Gene expression profiling of human whole blood samples with the Illumina WG-DASL assay

Abstract

Background: Microarray-based gene expression analysis of peripheral whole blood is a common strategy in the development of clinically relevant biomarker panels for a variety of human diseases. However, the results of such an analysis are often plagued by decreased sensitivity and reliability due to the effects of relatively high levels of globin mRNA in whole blood. Globin reduction assays have been shown to overcome such effects, but they require large amounts of total RNA and may induce distinct gene expression profiles. The Illumina whole genome DASL assay can detect gene expression levels using partially degraded RNA samples and has the potential to detect rare transcripts present in highly heterogeneous whole blood samples without the need for globin reduction. We assessed the utility of the whole genome DASL assay in an analysis of peripheral whole blood gene expression profiles.

Results: We find that gene expression detection is significantly increased with the use of whole genome DASL compared to the standard IVT-based direct hybridization. Additionally, globin-probe negative whole genome DASL did not exhibit significant improvements over globin-probe positive whole genome DASL. Globin reduction further increases the detection sensitivity and reliability of both whole genome DASL and IVT-based direct hybridization with little effect on raw intensity correlations. Raw intensity correlations between total RNA and globin reduced RNA were 0.955 for IVT-based direct hybridization and 0.979 for whole genome DASL.
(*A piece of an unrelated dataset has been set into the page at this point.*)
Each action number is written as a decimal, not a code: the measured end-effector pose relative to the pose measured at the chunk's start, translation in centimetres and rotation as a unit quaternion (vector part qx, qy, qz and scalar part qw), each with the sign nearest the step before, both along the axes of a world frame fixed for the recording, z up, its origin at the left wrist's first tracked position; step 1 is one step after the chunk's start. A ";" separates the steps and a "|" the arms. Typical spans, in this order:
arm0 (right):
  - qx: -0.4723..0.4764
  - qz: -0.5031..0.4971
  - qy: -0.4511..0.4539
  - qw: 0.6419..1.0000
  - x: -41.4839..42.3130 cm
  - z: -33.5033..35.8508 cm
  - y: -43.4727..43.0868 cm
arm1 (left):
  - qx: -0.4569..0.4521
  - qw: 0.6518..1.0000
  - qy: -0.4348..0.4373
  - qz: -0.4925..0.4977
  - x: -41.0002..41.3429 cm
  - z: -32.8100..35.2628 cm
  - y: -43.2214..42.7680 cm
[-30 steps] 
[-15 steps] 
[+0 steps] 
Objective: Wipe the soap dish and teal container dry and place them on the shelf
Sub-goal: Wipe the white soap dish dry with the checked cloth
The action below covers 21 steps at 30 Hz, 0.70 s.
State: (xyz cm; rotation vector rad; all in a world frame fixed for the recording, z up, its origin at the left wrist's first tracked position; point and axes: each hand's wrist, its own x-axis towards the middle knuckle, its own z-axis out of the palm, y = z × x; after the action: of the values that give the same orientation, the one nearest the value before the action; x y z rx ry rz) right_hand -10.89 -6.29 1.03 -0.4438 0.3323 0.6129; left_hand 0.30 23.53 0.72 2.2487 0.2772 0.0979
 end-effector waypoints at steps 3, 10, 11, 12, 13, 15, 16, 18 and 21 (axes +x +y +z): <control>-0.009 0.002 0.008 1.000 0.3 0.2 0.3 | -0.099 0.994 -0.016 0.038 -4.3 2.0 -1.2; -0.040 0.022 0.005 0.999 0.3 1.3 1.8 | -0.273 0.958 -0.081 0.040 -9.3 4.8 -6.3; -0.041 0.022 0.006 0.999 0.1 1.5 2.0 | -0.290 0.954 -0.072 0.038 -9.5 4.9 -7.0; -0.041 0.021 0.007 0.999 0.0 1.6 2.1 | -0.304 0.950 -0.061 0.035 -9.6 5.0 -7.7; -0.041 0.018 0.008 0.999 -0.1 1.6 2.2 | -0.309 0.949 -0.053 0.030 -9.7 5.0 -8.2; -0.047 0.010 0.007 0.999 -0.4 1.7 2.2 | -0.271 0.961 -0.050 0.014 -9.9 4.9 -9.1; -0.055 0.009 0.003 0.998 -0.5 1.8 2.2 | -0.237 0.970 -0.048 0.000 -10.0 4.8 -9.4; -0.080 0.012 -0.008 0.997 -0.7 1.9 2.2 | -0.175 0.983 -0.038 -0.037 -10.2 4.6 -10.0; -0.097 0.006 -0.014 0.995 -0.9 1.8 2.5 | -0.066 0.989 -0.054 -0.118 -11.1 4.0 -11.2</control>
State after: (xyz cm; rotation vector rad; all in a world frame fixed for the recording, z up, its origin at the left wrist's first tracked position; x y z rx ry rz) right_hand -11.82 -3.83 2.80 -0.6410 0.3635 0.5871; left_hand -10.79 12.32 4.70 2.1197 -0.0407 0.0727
Conclusions: Overall, the detection sensitivity of the whole genome DASL assay is higher than the IVT-based direct hybridization assay, with or without globin reduction, and should be considered in conjunction with globin reduction methods for future blood-based gene expression studies.

Figure 1

Flow diagram of study design. A PAXGene blood tube was collected from 8 individuals then frozen and stored for later processing. RNA was isolated and microarray targets prepared by one of five different methods: IVT-based direct hybridization with total RNA (WB IVT), IVT-based direct hybridization with globin-reduced RNA (GR IVT), whole-genome DAP+ DASL with total RNA (WB DAP+), whole-genome DAP- DASL with total RNA (WB DAP-), and whole-genome DAP+ DASL with globin-reduced RNA (GR DAP+).

Figure 2

Box plots of present calls. The number of detected probes (detection p-value < 0.05) per target preparation method are shown. The boxes represent the lower quartile through the upper quartile, while the whiskers extend to 1.5 times the interquartile range. A bold line denotes the median. WB IVT and GR IVT (n = 8). WB DASL+, WB DASL-, and GR DAP+ (n = 16).

Figure 3

Overlap of detected probes. Probes detected as present across all eight samples per target preparation method are compared. WB IVT: IVT-based direct hybridization with total RNA, GR IVT: IVT-based direct hybridization with globin-reduced RNA, WB DAP+: whole-genome DAP+ DASL with total RNA, WB DAP-: whole-genome DAP- DASL with total RNA, and GR DAP+: whole-genome DAP+ DASL with globin-reduced RNA.

Figure 4

Raw intensity scatter plots. Raw intensities for all probes (n = 24526) were compared for (A) whole blood RNA and globin reduced RNA with IVT, (B) whole blood RNA with DAP+ and whole blood RNA with DAP-, (C) whole blood RNA and globin reduced RNA with DAP+, and (D) whole blood RNA with DAP- and globin reduced RNA with DAP-. Correlations for sample 1 are depicted. Average correlations for paired WB IVT versus GR IVT, WB DAP+ versus WB DAP-, WB DAP+ versus GR DAP+, and WB DAP- versus GR DAP- samples are 0.955, 0.992, 0.976, and 0.979, respectively. All 8 hemoglobin genes assayed on Illumina BeadChip Human-Ref v3.0 are labelled: HBA2, HBB, HBD, HBE1, HBG1, HBG2, HBM, HBQ, and HBZ. GLOBINclear specifically targets only HBA2 and HBB for reduction.

Figure 5

Sample relations as assessed by unsupervised hierarchical clustering. Dendrogram reflecting the clustering of the individual samples and the different sample preparation methods. The dendrogram was constructed using hierarchical clustering methods as implemented in the Bioconductor lumi package.